EXERCISE OBJECTIVE.
All that is needed is the line in the material below containing "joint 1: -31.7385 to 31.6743", plus every line after it, printed exactly.

SUPPLIED ENTRIES.
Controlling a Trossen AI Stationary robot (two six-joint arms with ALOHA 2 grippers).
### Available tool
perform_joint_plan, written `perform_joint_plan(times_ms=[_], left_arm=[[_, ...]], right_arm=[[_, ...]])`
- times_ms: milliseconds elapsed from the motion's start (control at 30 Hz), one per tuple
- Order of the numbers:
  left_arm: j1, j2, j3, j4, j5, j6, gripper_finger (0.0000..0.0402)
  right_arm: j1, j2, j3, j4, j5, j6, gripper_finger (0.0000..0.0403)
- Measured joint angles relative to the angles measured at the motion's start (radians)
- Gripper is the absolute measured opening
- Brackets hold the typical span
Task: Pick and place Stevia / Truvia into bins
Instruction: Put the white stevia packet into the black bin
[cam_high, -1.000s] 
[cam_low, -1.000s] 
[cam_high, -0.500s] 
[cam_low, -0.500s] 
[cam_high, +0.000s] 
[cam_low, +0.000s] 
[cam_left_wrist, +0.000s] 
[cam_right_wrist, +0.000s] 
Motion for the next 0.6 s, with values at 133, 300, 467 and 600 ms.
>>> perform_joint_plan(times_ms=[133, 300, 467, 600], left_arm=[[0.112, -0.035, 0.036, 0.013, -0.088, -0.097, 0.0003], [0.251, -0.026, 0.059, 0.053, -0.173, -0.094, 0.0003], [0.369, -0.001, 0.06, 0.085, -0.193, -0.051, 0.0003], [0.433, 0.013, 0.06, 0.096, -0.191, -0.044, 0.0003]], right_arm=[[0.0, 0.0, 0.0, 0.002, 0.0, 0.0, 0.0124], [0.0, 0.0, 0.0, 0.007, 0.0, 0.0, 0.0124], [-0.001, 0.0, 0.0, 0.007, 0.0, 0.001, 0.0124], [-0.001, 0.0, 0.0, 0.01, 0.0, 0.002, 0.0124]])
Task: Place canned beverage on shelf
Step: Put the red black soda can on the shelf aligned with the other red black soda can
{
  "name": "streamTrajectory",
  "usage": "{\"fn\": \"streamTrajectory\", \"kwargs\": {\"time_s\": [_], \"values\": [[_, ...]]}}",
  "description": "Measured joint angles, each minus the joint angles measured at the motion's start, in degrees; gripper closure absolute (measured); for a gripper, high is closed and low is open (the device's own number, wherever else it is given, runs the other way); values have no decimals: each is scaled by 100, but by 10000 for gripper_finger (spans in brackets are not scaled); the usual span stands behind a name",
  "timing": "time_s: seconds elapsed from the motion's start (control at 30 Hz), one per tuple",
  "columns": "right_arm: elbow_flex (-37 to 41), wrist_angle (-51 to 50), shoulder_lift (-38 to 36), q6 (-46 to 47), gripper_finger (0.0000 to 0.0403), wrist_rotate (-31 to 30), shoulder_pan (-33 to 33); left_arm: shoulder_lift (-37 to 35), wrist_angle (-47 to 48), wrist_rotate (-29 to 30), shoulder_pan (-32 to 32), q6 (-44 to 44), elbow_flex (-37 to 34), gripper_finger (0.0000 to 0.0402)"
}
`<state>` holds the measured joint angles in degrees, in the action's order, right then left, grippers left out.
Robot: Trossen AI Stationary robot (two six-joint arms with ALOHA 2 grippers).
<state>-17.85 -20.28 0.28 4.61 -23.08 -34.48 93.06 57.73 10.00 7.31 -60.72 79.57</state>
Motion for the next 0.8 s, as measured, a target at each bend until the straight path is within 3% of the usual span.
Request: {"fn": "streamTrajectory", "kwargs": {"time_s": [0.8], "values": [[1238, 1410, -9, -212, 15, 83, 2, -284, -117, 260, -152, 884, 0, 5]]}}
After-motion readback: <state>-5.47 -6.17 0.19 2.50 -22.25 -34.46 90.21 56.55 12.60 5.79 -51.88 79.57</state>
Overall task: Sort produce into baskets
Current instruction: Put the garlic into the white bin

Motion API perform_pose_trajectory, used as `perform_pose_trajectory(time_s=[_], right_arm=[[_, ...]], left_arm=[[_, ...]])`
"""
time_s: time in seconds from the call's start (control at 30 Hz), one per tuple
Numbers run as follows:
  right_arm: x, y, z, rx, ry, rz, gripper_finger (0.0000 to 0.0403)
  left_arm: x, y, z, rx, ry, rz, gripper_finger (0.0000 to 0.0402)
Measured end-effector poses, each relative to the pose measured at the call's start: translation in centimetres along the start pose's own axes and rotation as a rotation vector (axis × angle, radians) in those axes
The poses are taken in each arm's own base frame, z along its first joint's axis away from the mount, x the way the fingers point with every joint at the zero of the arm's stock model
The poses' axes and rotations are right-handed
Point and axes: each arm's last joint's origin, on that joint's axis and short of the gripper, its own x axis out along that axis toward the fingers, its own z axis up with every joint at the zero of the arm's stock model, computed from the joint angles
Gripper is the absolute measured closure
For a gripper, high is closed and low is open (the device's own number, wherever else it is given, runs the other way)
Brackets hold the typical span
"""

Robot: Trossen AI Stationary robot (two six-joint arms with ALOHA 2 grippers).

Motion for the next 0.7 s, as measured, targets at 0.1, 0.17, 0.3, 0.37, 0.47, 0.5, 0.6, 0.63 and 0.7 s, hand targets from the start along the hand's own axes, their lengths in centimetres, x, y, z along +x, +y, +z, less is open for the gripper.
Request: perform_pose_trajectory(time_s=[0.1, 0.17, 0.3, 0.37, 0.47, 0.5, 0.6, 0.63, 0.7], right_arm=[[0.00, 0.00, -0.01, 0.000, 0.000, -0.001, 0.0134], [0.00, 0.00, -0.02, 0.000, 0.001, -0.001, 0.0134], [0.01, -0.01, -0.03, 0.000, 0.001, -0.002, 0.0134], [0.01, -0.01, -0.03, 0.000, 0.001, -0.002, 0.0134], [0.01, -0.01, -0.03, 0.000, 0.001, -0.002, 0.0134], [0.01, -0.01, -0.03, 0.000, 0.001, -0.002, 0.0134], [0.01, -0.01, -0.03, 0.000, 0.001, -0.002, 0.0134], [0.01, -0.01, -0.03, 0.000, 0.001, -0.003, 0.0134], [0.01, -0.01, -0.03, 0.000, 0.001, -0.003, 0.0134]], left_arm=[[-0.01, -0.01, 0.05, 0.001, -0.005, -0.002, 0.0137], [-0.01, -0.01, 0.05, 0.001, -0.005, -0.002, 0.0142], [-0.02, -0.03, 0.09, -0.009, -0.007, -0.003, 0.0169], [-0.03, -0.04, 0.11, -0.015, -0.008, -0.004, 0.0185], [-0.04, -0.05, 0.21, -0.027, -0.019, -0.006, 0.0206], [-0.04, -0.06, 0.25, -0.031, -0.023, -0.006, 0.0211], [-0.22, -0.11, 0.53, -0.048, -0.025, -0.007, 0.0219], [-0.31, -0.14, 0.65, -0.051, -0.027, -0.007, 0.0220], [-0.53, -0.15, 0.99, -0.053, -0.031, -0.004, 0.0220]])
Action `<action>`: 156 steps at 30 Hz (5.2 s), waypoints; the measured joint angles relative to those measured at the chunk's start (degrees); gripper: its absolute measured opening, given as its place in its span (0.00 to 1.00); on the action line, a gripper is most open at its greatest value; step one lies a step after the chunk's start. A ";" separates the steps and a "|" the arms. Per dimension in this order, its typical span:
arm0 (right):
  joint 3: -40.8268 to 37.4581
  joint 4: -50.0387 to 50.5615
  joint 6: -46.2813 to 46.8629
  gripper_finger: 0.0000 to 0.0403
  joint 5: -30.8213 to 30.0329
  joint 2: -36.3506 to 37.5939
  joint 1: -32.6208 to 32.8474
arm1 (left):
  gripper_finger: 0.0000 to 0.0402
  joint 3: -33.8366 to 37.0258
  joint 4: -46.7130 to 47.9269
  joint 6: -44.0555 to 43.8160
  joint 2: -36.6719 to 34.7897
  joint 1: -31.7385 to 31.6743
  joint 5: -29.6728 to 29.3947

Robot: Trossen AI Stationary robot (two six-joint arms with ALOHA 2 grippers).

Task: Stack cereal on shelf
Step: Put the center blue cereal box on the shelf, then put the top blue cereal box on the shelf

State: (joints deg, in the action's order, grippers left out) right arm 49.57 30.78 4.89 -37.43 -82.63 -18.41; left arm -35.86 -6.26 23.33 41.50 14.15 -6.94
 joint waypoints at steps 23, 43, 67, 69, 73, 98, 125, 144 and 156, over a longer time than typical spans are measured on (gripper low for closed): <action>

EXPECTED ANSWER.
  joint 1: -31.7385 to 31.6743
  joint 5: -29.6728 to 29.3947

Robot: Trossen AI Stationary robot (two six-joint arms with ALOHA 2 grippers).

Task: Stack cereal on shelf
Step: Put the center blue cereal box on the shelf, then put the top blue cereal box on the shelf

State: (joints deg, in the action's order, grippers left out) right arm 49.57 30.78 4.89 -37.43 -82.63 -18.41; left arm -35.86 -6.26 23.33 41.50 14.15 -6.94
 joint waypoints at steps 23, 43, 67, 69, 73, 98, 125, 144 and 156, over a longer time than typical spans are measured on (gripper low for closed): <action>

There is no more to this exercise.